Il logo della metro CPare che ci tengano veramente, a questa storia della nuova Metropolitana C senza macchinisti. Perché nonostante la notizia fosse di dominio pubblico già da mesi (ce ne aveva parlato Chiara ad Aprile), i fornitori dei mezzi - AnsaldoBreda, del gruppo Finmeccanica - lo hanno voluto ripetere: niente autisti a gestire i convogli.

Un giro d'affari di circa 250 milioni di euro, per un totale di 30 treni da 6 carrozze ciascuno. AnsaldoBreda ha dichiarato che il sistema driverless consentirà il rispetto di tutte quelle misure di sicurezza necessarie per garantire un viaggio privo di pericoli, come ad esempio il mantenimento di una velocità adeguata e della distanza di sicurezza fra i convogli.

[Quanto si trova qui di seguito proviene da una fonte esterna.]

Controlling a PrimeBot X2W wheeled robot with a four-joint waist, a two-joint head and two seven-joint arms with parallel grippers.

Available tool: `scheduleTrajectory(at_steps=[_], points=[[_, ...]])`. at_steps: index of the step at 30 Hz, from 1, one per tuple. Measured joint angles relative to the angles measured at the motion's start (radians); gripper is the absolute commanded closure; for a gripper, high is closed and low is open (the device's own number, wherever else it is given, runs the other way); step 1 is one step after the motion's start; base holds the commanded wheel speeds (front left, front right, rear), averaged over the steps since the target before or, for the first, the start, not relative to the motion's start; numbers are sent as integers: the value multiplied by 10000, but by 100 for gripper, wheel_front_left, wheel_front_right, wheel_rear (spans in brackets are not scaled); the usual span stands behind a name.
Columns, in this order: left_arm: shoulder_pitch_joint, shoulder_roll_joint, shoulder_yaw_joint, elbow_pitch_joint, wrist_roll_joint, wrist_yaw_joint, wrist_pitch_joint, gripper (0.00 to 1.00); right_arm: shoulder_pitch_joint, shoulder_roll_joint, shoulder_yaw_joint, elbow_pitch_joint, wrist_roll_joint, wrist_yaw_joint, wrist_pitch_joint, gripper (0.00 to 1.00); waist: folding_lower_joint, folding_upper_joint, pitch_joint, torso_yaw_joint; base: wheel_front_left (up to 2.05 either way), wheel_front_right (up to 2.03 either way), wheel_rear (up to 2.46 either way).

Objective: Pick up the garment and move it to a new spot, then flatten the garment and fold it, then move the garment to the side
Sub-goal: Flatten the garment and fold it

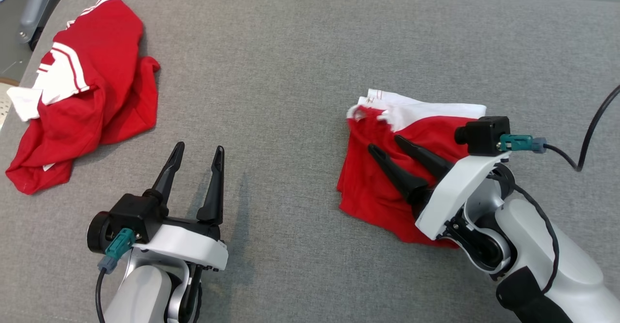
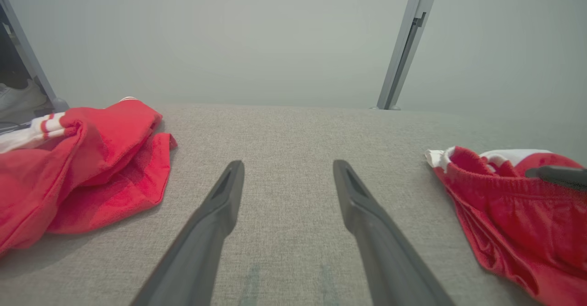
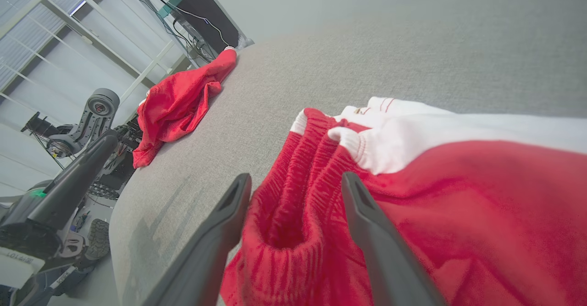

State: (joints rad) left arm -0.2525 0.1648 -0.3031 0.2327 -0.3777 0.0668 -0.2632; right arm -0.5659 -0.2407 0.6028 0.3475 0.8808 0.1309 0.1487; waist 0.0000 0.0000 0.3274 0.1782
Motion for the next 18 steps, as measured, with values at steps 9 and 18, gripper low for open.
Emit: scheduleTrajectory(at_steps=[9,18], points=[[6,-13,171,12,128,-54,-2,0,-86,-650,456,-650,-926,0,-2144,0,0,0,-154,-418,0,0,0],[71,86,345,-58,157,-12,-2,0,695,-826,-1891,-731,-3162,0,-3950,0,0,0,-345,-868,0,0,0]])
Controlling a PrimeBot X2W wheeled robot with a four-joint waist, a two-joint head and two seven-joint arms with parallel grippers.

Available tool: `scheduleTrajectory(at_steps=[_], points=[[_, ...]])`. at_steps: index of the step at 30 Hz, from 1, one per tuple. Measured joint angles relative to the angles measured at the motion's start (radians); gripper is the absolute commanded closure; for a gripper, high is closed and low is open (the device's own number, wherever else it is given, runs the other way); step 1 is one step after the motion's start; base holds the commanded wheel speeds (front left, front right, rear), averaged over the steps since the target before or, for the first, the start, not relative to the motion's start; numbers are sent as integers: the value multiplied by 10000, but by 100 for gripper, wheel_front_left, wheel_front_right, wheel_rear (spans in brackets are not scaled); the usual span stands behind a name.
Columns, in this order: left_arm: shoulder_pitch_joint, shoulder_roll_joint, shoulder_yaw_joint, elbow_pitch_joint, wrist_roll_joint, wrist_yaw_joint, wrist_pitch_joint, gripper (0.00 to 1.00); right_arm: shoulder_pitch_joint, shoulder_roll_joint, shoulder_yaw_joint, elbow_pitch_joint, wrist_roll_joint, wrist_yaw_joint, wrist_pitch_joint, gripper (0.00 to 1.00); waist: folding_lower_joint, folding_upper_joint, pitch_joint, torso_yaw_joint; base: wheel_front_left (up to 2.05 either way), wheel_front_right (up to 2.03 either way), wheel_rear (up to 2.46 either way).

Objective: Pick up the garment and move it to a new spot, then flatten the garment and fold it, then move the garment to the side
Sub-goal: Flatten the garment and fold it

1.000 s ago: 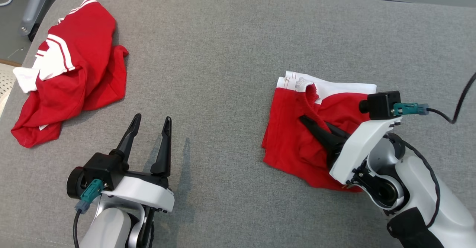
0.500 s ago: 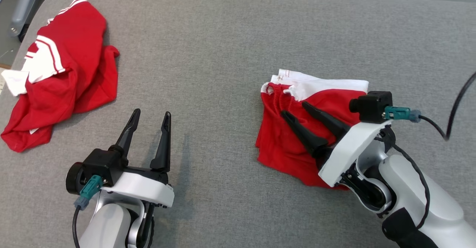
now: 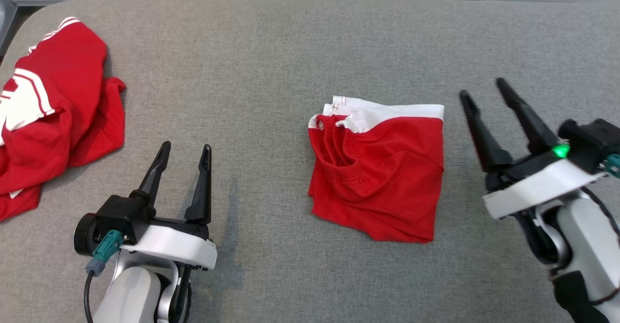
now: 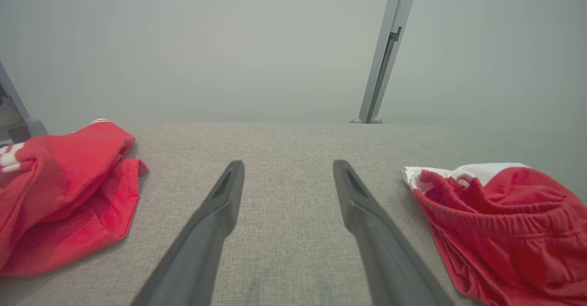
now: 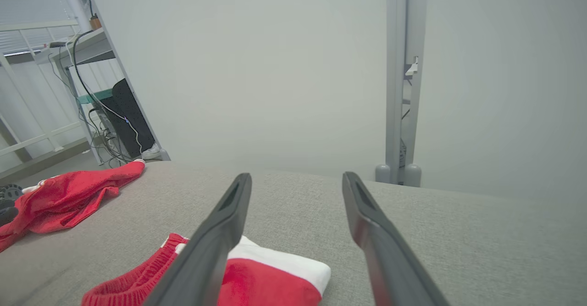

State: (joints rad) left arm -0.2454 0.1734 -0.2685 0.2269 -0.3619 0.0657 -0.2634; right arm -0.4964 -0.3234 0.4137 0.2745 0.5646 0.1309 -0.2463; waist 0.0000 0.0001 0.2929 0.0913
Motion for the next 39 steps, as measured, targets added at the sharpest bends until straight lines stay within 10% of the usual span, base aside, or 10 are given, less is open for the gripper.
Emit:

Più interessanti altri numeri: ogni treno potrà ospitare al suo interno fino a 1200 persone, che saranno "coccolate" (si spera) dagli stessi confort sperimentati sui nuovi convogli della metropolitana A. Quindi: servizi audio-video con schermi in ogni vagone (continueranno a trasmettere il nulla assoluto?), climatizzazione e un occhio particolare all'insonorizzazione.

I primi treni arrivano con l'apertura della prima tratta della metropolitana, la San Giovanni-Pantano, nel 2011. A quel punto potremo testare con mano la qualità di queste fantomatiche vetture modernissime. Nel frattempo, non possiamo fare altro che incrociare le dita: speriamo bene.